Hi All,
Thank you for the advice. Using balance RCB has sped up the performance quite a bit but I still think it should be faster.
what makes you think this?
have you done some proper strong scaling test? if yes, please report its result. if not, please do it and learn from it.
please also learn about Amdahl’s law and keep in mind, that Amdahl’s law does not account for “parallel overhead”.
When I run the simulation of just liquid there is roughly 100 atoms per core after using balance RCB. When I add the vapor phase, I also increase the number of cores used which amounts to roughly 45 atoms per core. The liquid-vapor simulation is slower even with the fewer atoms per core. Why might this be? Looking at the MPI task time breakdown, most of the time spent is in Kspace and Comm.
no parallel software scales indefinitely. at 100 or less atoms, you are already way beyond the scale out point for simple classical force fields without kspace. however, kspace has its own parallel scaling limit and that is dominated by the parallel FFTs. for normal classical MD calculations with kspace (via PPPM), their parallel efficiency is usually best, when the ratio between Pair and Kspace is about 2:1. the Pair part generally scales much better than the Kspace part.
as for why parallel FFTs are a problem, when using too many MPI ranks, you need to look at what is done in PPPM.

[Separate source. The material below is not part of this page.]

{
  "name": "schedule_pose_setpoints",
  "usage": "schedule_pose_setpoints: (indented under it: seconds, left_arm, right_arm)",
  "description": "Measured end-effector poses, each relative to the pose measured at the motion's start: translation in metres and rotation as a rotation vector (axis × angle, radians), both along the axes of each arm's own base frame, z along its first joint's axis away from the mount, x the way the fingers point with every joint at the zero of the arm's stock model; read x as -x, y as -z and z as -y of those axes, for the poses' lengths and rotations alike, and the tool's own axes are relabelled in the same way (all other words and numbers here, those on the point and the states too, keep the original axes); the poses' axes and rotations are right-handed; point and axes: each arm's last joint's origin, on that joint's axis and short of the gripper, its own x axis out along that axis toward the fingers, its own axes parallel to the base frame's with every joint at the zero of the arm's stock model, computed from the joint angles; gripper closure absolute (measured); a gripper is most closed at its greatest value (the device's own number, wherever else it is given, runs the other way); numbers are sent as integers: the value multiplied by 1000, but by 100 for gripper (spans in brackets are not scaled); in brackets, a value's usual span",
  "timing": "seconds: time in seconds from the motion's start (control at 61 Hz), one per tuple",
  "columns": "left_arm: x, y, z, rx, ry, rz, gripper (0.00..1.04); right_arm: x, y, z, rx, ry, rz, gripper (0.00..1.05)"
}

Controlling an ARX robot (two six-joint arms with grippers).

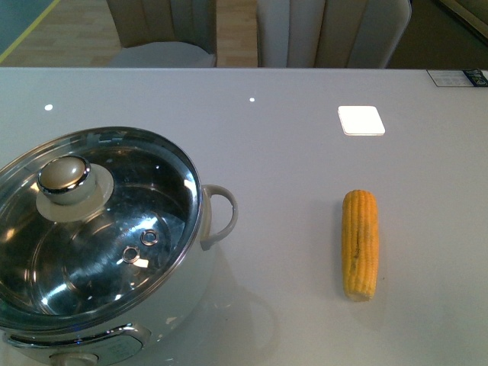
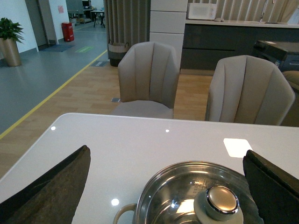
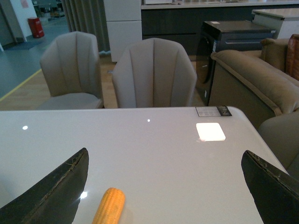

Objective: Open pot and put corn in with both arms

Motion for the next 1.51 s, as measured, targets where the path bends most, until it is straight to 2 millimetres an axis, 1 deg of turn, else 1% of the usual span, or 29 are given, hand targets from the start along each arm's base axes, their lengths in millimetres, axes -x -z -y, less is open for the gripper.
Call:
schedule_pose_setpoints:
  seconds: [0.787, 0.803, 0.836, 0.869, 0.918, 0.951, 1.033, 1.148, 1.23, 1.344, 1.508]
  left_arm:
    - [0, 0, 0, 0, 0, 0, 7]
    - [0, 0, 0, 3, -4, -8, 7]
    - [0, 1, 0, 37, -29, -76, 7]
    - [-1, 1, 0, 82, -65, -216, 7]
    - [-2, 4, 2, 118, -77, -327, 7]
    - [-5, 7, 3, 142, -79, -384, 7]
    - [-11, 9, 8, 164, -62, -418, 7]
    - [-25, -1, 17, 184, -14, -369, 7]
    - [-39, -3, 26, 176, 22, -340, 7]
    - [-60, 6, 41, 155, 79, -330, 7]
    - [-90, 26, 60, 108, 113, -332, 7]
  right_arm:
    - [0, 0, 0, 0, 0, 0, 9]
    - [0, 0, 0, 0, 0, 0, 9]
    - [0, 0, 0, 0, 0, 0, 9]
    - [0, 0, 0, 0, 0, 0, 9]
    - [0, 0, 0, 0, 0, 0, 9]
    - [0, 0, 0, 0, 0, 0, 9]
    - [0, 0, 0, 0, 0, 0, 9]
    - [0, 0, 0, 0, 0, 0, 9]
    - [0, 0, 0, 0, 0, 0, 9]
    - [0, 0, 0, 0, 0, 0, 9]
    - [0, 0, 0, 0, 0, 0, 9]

all charges are smeared out and the resulting charge density density grid computed (this smearing because of adding a damping to charge interactions in real space, that has to be subtracted in reciprocal space). for a 3d-FFT you need to do a series of 1d-FFT along each direction. for those to work you need all gridpoints in that direction, but that is not how the atom data is distributed (or the grid computed) in a code with domain decomposition. thus the grid point data has to be redistributed requiring MPI all-to-all communication. after that each MPI rank holds “sticks” or “pencils” of the total grid. since you now can only distribute the grid in 2d (as the third direction has to be continuous on a single MPI rank), you are limited as to how much work you can distribute. add to that, that you need to do a transpose between each set of 1d-FFTs so that you can do them in x-, y-, and z-direction. and with regular PPPM you need to one 3d FFT forward and one 3d FFT backward. for each of the transpose and the remap back and forth between “sticks” and domain decomposed data, you have communication overhead, and that overhead is growing the more MPI ranks you have and conversely the “productive work” is getting less the more MPI ranks there are.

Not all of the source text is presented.